What does “meaningful use” mean to nurses? The Office of the National Coordinator for Health Information Technology and the Centers for Medicare and Medicaid Services released final rules July 13 outlining the criteria hospitals and eligible providers must meet to be considered meaningful users of health information technology in order to receive their share of $27 billion under the American Recovery and Reinvestment Act’s Electronic Health Record Incentive Program over the next 10 years. Nursing Spectrum asked Pat Wise, RN, MS, MA, vice president for healthcare information systems at the nonprofit Healthcare Information and Management Systems Society, what nurses can expect as the iniative unfolds.
Nursing Spectrum: What is the goal of meaningful use?
Pat Wise: The purpose is five-fold. The first part is to improve quality, safety, efficiency and reduce health disparities. The second purpose is to engage patients and their families (through electronic communication). The third is to improve care coordination. The fourth is to ensure adequate privacy and security protection for personal health information. The fifth is to improve population and public health — that’s (through) data collection and looking at quality data over time.
The meaningful use program will be running for a number of years, and we can expect more regulation regarding meaningful use in 2011 for the 2013 and 2014 meaningful use years.
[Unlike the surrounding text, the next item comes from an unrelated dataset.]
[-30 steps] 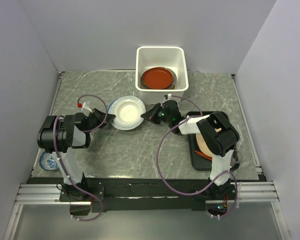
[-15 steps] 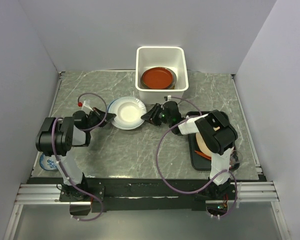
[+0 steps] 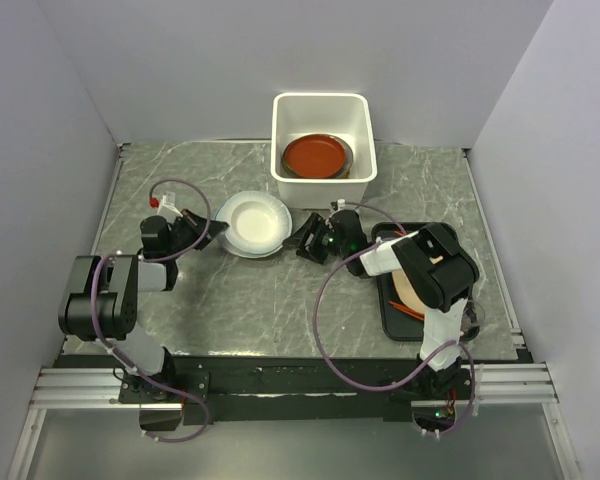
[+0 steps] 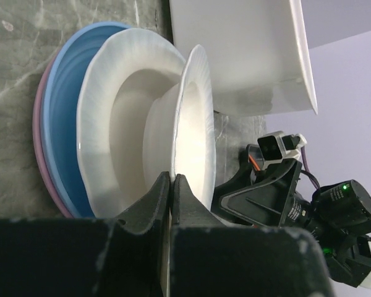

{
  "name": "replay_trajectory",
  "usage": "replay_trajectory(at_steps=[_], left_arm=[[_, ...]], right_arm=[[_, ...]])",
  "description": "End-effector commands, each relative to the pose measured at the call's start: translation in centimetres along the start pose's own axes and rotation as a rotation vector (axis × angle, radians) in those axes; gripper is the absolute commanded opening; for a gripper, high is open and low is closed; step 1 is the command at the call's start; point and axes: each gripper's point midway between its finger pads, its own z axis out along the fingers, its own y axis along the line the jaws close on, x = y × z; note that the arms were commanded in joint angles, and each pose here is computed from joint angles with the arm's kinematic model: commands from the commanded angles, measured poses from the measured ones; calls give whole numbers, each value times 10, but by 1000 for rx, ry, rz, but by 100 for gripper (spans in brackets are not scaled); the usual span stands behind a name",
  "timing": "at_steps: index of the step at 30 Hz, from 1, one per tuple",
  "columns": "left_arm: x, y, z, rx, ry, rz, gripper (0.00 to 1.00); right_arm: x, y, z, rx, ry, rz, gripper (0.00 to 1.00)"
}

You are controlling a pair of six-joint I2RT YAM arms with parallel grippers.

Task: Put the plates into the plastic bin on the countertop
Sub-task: Pick up the plate at the center of the board.

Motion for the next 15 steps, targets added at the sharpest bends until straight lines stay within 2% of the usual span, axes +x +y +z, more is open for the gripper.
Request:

Then we’ll start to see rule making in 2013 for 2015 and beyond.
NS: Was nurse input considered in the rule making?
Wise: Nurse input has been involved in this regulation from the very start. Nursing brings to the conversation a very important voice. Nurses are the voice that is close to patients and consumers. They certainly recognize what patients and consumers need in healthcare.
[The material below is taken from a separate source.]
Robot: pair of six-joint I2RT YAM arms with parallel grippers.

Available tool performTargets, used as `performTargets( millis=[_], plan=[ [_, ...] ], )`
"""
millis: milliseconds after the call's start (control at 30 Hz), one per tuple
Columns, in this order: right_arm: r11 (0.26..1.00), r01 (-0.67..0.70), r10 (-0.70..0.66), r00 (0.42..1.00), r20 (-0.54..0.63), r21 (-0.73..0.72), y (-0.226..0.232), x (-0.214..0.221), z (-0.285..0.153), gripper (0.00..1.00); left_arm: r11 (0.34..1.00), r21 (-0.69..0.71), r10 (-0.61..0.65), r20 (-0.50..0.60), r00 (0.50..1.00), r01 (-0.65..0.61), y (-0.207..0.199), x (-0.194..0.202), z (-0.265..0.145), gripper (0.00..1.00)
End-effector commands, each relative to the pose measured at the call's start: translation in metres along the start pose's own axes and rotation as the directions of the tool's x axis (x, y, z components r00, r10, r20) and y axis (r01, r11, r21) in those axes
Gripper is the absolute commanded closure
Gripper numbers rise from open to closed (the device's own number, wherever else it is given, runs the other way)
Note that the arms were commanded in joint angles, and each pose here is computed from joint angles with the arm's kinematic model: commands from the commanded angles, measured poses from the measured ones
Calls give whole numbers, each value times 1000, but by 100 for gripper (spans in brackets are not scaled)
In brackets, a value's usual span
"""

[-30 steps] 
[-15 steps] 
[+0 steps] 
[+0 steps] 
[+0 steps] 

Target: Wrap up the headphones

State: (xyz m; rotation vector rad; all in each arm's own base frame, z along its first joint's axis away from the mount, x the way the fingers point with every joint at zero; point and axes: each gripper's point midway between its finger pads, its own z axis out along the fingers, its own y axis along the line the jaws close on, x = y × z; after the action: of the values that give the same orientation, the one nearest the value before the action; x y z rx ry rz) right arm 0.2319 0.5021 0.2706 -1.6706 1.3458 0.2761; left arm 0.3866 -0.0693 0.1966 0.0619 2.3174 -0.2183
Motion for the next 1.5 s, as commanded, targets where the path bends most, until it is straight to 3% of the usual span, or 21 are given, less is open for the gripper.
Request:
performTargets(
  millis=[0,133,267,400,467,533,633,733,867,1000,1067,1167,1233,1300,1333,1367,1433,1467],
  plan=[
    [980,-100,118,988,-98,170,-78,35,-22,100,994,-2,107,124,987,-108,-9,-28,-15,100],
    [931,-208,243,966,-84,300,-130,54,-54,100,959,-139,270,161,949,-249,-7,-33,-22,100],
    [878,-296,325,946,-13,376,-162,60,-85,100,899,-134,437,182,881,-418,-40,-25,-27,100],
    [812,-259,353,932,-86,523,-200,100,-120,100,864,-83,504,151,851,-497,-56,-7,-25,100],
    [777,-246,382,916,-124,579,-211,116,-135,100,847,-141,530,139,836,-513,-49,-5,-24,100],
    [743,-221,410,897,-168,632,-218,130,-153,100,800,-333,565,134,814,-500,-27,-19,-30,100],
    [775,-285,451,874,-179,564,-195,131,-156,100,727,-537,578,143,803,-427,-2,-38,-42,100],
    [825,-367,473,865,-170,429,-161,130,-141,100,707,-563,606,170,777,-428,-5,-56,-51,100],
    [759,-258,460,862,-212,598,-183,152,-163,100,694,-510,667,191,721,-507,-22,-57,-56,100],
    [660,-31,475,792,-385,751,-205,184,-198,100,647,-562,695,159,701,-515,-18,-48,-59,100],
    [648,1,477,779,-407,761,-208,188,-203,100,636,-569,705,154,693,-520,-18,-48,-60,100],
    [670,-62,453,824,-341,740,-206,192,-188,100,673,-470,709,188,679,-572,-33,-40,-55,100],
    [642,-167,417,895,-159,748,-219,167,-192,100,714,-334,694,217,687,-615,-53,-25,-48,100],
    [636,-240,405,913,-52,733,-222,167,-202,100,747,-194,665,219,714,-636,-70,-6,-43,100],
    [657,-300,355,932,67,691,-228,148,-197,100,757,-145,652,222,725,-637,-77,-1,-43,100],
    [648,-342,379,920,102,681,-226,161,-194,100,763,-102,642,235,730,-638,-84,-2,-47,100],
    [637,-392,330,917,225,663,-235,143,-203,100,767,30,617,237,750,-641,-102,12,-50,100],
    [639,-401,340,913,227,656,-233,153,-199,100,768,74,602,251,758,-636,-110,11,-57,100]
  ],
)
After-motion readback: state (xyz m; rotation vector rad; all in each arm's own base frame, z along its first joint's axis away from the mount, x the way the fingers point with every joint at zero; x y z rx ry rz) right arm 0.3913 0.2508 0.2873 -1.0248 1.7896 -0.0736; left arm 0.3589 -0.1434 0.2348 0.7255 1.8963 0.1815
There are nurses who are members of the federal committees. There also are nurses who participated in responding to the (original) rule during the public comment period.
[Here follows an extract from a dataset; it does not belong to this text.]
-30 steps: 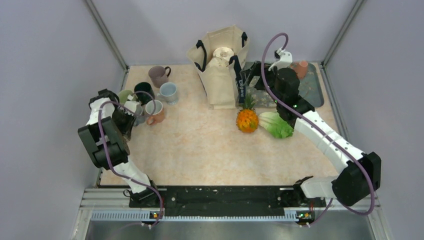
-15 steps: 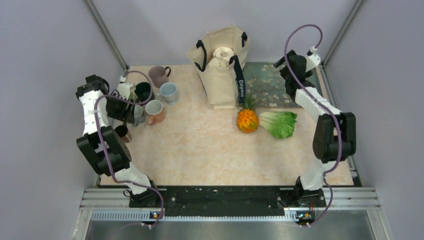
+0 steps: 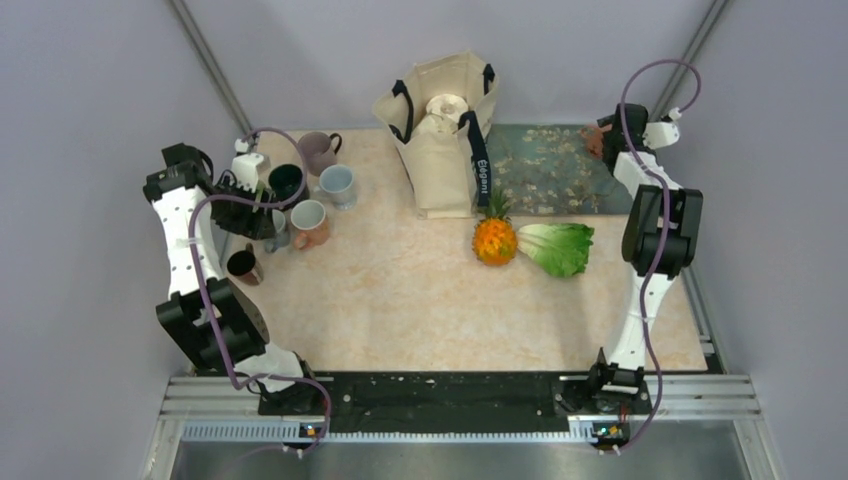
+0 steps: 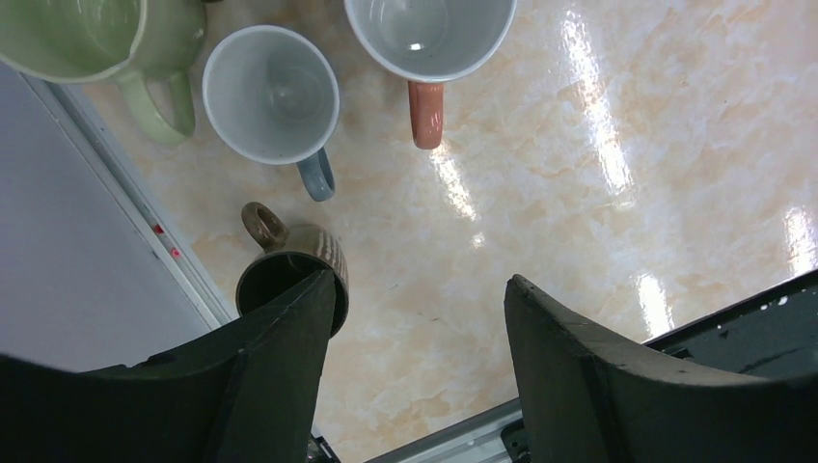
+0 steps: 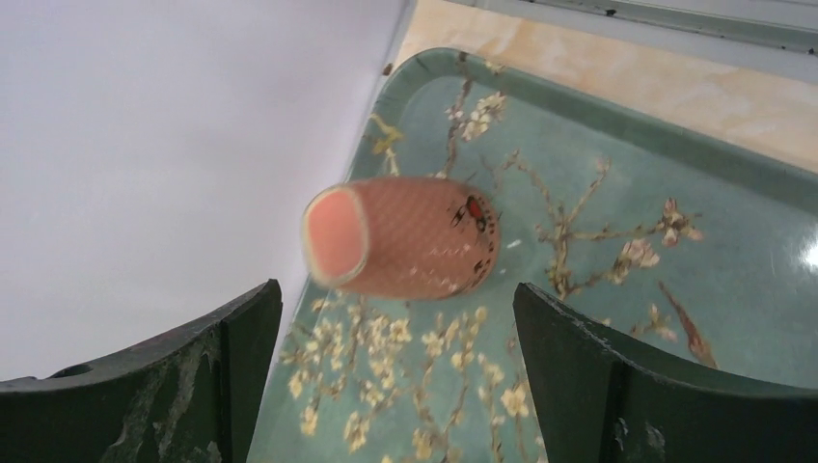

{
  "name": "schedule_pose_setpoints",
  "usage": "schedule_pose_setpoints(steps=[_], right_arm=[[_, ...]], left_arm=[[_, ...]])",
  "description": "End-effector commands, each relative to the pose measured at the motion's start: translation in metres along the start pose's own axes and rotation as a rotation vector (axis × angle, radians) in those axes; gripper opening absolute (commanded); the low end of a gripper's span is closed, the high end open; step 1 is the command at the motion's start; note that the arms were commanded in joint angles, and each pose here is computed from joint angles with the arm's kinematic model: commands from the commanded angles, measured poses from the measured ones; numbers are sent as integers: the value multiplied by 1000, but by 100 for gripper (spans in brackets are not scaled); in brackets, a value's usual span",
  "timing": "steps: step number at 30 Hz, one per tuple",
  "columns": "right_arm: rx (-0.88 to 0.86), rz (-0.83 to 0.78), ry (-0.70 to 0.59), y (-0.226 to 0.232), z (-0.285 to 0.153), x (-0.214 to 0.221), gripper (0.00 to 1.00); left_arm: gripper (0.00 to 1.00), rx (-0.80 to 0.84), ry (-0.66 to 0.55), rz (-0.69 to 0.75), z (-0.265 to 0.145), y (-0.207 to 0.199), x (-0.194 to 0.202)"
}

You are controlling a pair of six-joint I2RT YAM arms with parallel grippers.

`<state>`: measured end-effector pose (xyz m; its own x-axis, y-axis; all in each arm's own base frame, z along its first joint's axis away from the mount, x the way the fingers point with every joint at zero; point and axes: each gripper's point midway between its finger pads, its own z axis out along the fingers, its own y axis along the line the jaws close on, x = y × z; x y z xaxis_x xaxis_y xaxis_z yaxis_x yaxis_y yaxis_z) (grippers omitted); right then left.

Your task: Turn the mug right side up

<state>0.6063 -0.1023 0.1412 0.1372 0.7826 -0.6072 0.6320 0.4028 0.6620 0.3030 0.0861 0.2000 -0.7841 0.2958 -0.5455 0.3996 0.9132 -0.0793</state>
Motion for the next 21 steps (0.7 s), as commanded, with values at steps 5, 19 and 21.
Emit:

NS: How is this going to affect nurses on the job?
Wise: I think if nurses currently in their role have electronic health records, what you will see is more collection of the quality data. You might see some enhancements made for some of the meaningful use objectives. Nurses who are working in organizations that do not use electronic medical records might very well see a move toward electronic medical records. Their organization might look toward acquiring more technology and implementing more technology. And I think that nurses who are kind of in between, who work for organizations that have introduced electronic health record technology but that technology is not fully implemented, I suspect they might see an acceleration of the implementation.
NS: How long, on average, does it take to get a department up to speed with this kind of technology?
Wise: That varies from organization to organization, department to department. It depends on how much familiarization the nurses (already) have with the technology. Have they been using a part of it and now are just moving to using some more, so they’re already familiar with some of the base functions? Or is this the first time they’ve seen any electronic medical record technology for nursing care plans, for medication administration, for clinical charting?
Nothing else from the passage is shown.